Re: Cost of XLogInsert CRC calculations

From: Tom Lane <tgl(at)sss(dot)pgh(dot)pa(dot)us>
To: Greg Stark <gsstark(at)mit(dot)edu>
Cc: "Mark Cave-Ayland" <m(dot)cave-ayland(at)webbased(dot)co(dot)uk>, "'Manfred Koizar'" <mkoi-pg(at)aon(dot)at>, "'Bruce Momjian'" <pgman(at)candle(dot)pha(dot)pa(dot)us>, pgsql-hackers(at)postgresql(dot)org
Subject: Re: Cost of XLogInsert CRC calculations
Date: 2005-05-31 16:27:18
Message-ID: 13044.1117556838@sss.pgh.pa.us
Views: Raw Message | Whole Thread | Download mbox | Resend email
Thread:
Lists: pgsql-hackers

Greg Stark <gsstark(at)mit(dot)edu> writes:
> Tom Lane <tgl(at)sss(dot)pgh(dot)pa(dot)us> writes:
>>> Is the random WAL data really the concern? It seems like a more reliable way
>>> of dealing with that would be to just accompany every WAL entry with a
>>> sequential id and stop when the next id isn't the correct one.
>>
>> We do that, too (the xl_prev links and page header addresses serve that
>> purpose). But it's not sufficient given that WAL records can span pages
>> and therefore may be incompletely written.

Actually, on reviewing the code I notice two missed bets here.

1. During WAL replay, we aren't actually verifying that xl_prev matches
the address of the prior WAL record. This means we are depending only
on the page header addresses to make sure we don't replay stale WAL data
left over from the previous cycle of use of the physical WAL file. This
is fairly dangerous, considering the likelihood of partial write of a
WAL page during a power failure: the first 512-byte sector(s) of a page
may have been updated but not the rest.

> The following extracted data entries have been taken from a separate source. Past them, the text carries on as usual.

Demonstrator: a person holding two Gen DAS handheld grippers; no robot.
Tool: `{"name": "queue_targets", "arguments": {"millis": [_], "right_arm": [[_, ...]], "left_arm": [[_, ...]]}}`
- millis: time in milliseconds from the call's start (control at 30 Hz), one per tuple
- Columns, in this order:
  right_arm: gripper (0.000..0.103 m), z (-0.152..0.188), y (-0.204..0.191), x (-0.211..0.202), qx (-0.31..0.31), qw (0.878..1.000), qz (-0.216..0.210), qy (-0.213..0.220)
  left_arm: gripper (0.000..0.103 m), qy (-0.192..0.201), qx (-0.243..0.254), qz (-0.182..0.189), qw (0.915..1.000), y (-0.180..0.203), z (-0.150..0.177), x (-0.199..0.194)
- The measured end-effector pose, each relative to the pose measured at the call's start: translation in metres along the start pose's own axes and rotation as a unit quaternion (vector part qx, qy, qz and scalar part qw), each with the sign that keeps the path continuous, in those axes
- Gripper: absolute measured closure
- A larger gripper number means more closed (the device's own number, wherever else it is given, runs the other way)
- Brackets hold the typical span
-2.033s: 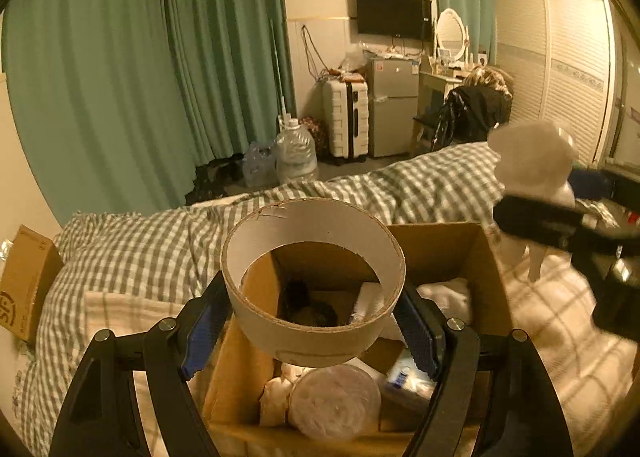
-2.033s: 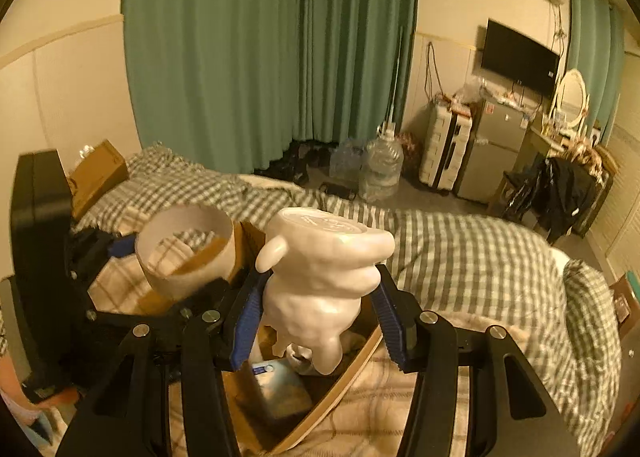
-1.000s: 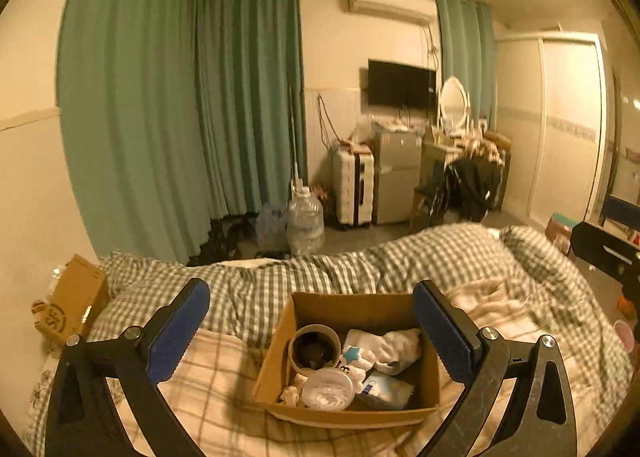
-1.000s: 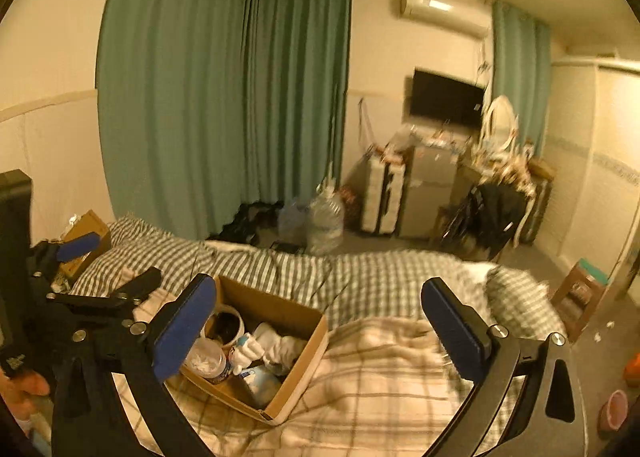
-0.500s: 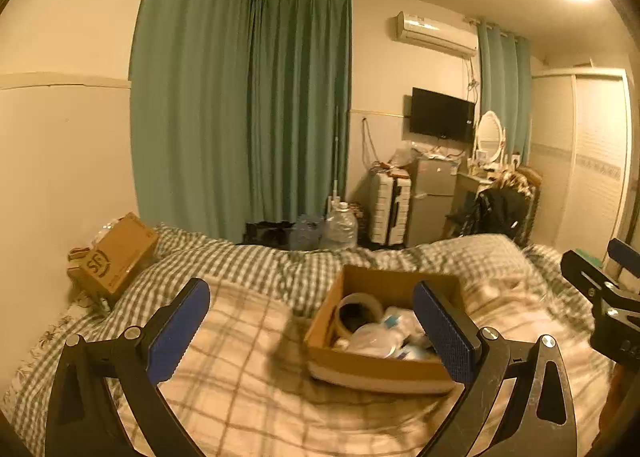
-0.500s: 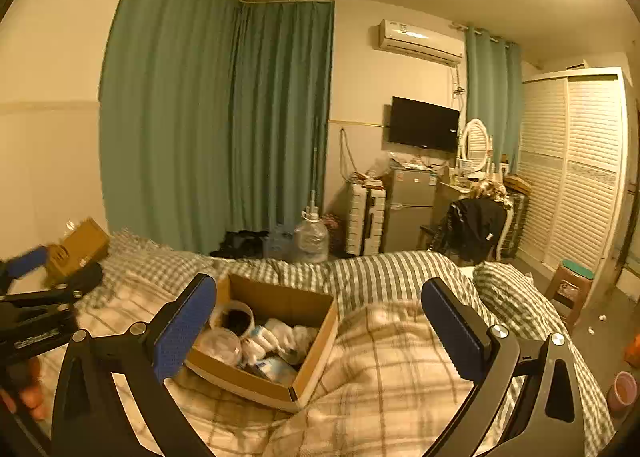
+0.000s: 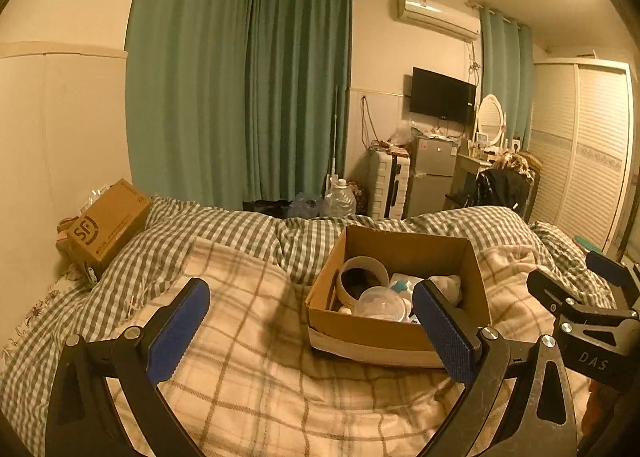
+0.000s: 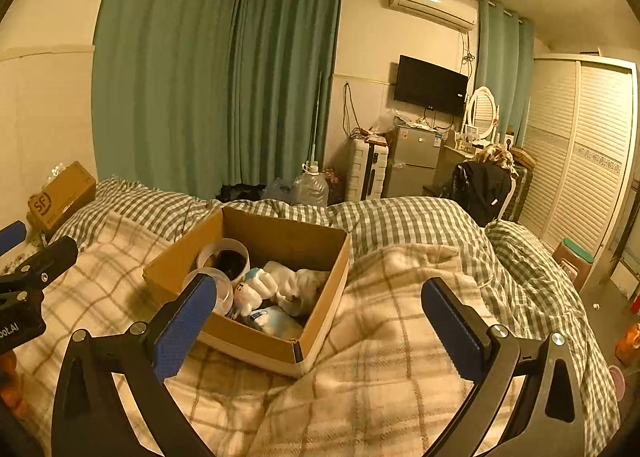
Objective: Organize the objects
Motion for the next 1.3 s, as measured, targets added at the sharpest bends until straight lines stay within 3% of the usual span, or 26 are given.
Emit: {"name": "queue_targets", "arguments": {"millis": [1300], "right_arm": [[0.0, -0.0003, -0.0043, -0.004, 0.003, 1.0, -0.007, -0.006]], "left_arm": [[0.0, -0.017, -0.002, 0.001, 0.9999, 0.0021, 0.0103, 0.0073]]}}
Point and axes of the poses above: each gripper's, at about its wrist camera, not at the fingertips, and x roughly the way its jaws point, y to its right, z to its underside, the point moved 10 cm from there along x, roughly the way its jaws point, and after that the axes turned 1 degree about x, right-handed, at the moved point
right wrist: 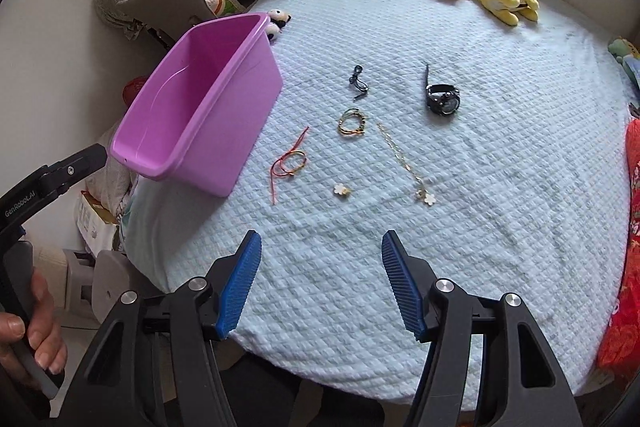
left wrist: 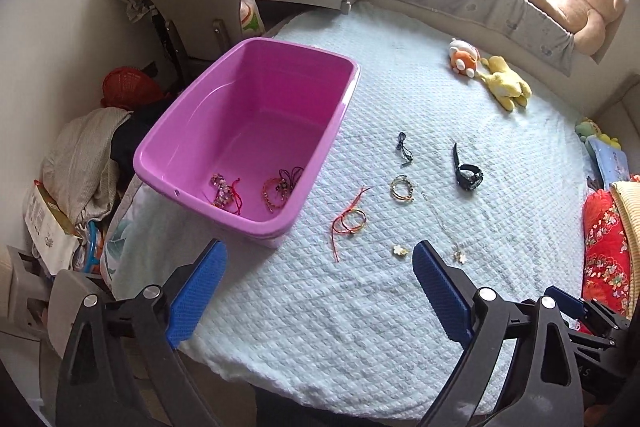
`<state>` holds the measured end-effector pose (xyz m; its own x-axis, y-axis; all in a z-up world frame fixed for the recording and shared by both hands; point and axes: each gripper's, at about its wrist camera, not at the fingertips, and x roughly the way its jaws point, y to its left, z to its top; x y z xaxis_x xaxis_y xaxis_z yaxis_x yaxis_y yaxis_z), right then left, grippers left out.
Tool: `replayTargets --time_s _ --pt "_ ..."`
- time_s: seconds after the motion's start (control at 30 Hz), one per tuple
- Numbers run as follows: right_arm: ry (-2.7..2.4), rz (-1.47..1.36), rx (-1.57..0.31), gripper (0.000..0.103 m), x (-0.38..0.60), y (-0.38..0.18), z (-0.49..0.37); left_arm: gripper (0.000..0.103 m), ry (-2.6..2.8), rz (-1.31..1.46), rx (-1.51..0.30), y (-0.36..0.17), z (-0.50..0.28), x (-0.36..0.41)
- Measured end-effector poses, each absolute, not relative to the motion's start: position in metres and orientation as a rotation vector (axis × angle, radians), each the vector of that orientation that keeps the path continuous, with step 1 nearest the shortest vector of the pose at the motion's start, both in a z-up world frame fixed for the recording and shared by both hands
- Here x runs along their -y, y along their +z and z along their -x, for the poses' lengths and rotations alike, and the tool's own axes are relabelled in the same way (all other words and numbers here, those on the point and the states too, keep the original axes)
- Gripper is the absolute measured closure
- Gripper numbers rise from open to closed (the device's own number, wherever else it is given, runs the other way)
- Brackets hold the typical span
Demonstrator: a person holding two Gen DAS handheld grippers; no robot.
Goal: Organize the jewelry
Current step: 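Withdraw both tools from the tub toward the remaining jewelry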
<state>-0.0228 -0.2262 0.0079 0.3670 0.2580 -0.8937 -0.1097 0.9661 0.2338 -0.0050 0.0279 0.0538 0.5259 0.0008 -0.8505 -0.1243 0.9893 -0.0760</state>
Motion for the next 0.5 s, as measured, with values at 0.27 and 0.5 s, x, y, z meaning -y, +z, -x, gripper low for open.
replayTargets --time_s 0.27,0.5 --pt "0.174 -0.200 -1.175 0.043 0.270 -0.008 0.031 0.009 0.070 0.105 -1.076 0.033 0.018 0.008" --pt "0.099 -0.194 -1.191 0.043 0.280 -0.029 0.010 0.008 0.026 0.056 -1.106 0.003 -0.003 0.029"
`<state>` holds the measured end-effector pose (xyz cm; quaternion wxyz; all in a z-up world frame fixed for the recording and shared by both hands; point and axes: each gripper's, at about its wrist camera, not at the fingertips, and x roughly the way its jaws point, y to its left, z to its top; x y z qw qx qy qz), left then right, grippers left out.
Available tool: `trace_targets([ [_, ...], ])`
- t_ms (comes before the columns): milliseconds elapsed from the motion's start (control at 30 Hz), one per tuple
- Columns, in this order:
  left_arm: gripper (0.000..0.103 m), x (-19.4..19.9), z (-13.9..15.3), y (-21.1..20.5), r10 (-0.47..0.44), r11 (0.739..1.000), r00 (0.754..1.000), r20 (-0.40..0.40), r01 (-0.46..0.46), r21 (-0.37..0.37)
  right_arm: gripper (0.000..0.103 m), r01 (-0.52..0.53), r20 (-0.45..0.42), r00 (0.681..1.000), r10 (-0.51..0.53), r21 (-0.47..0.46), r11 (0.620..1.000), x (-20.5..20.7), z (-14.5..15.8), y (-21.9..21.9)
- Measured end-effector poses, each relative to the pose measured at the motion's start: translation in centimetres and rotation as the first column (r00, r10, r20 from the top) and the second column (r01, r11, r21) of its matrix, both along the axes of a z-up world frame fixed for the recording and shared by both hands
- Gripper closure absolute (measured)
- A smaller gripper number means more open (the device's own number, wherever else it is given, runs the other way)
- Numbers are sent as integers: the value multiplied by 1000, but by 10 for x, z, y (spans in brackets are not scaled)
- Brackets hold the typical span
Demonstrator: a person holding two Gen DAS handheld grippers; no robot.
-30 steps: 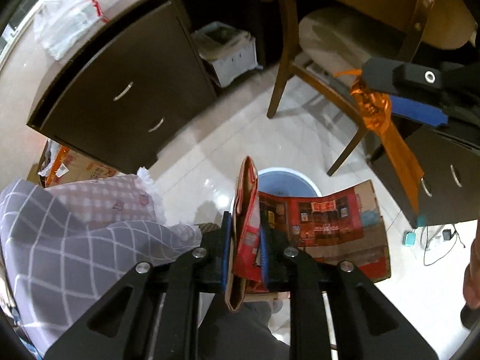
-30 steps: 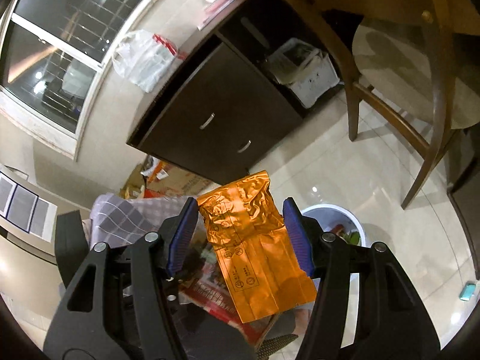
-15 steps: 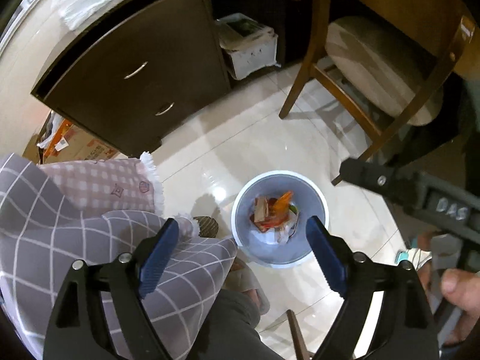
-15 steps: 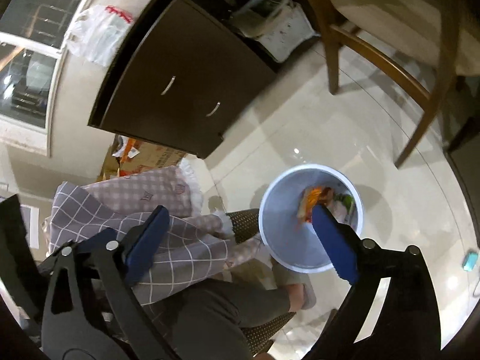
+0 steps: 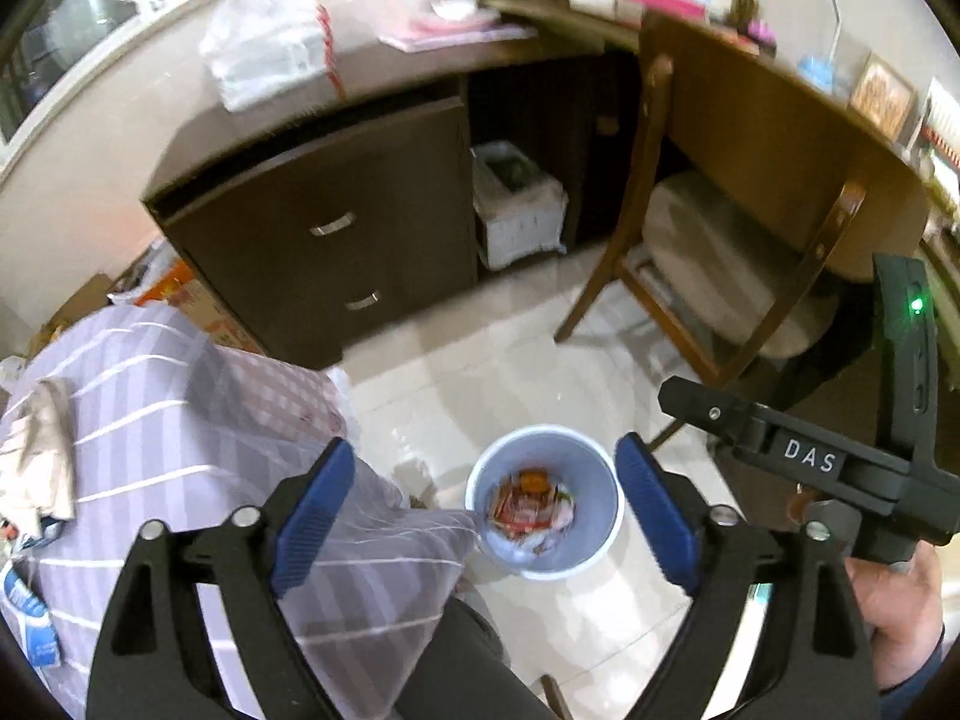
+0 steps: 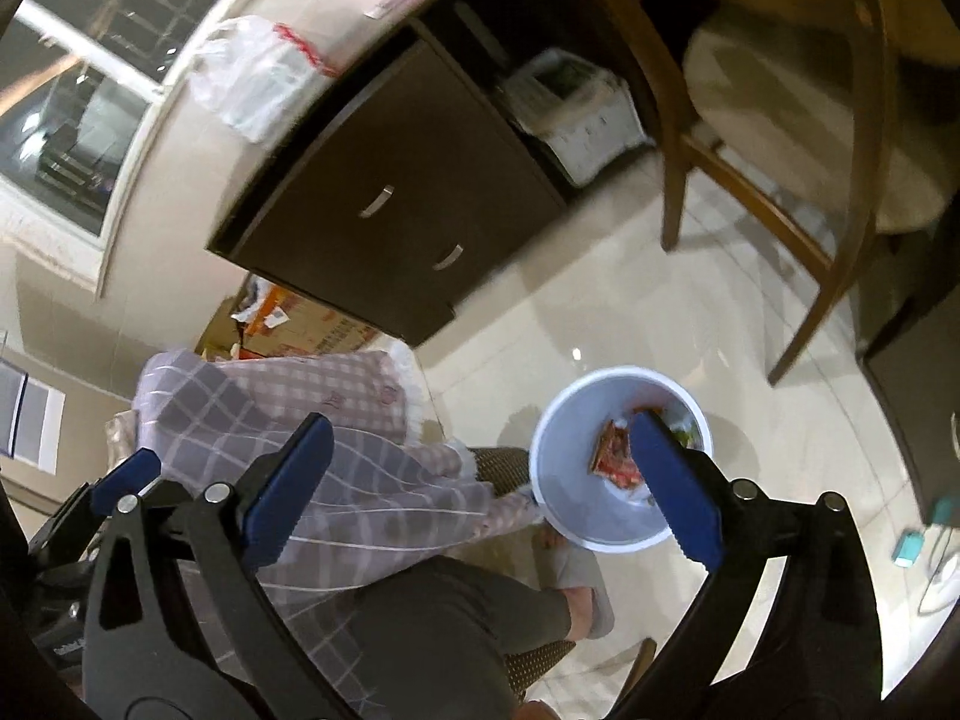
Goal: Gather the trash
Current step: 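Bring both open tools back over the table toward the remaining trash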
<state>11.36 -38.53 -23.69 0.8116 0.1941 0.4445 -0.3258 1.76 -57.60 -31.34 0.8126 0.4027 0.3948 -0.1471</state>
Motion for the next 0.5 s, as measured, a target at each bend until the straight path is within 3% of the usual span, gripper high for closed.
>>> trace_targets([
  [300, 10, -6, 65, 88, 120, 984, 988, 92, -106, -139, 6, -105, 97, 988, 123, -170, 980, 25, 93, 67],
  [500, 8, -4, 90, 171, 257, 954, 957, 135, -228, -197, 6, -230, 131, 955, 267, -245, 942, 55, 133, 137],
])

If an old WAL record happens to
start at exactly the sector boundary then we lose.

2. We store a separate CRC for each backup block attached to a WAL
record. Therefore the same torn-page problem could hit us if a stale
backup block starts exactly at a intrapage sector boundary --- there is
nothing guaranteeing that the backup block really goes with the WAL
record.

#1 seems like a pretty critical, but also easily fixed, bug. To fix #2
I suppose we'd have to modify the WAL format to store just one CRC
covering the whole of a WAL record and its attached backup block(s).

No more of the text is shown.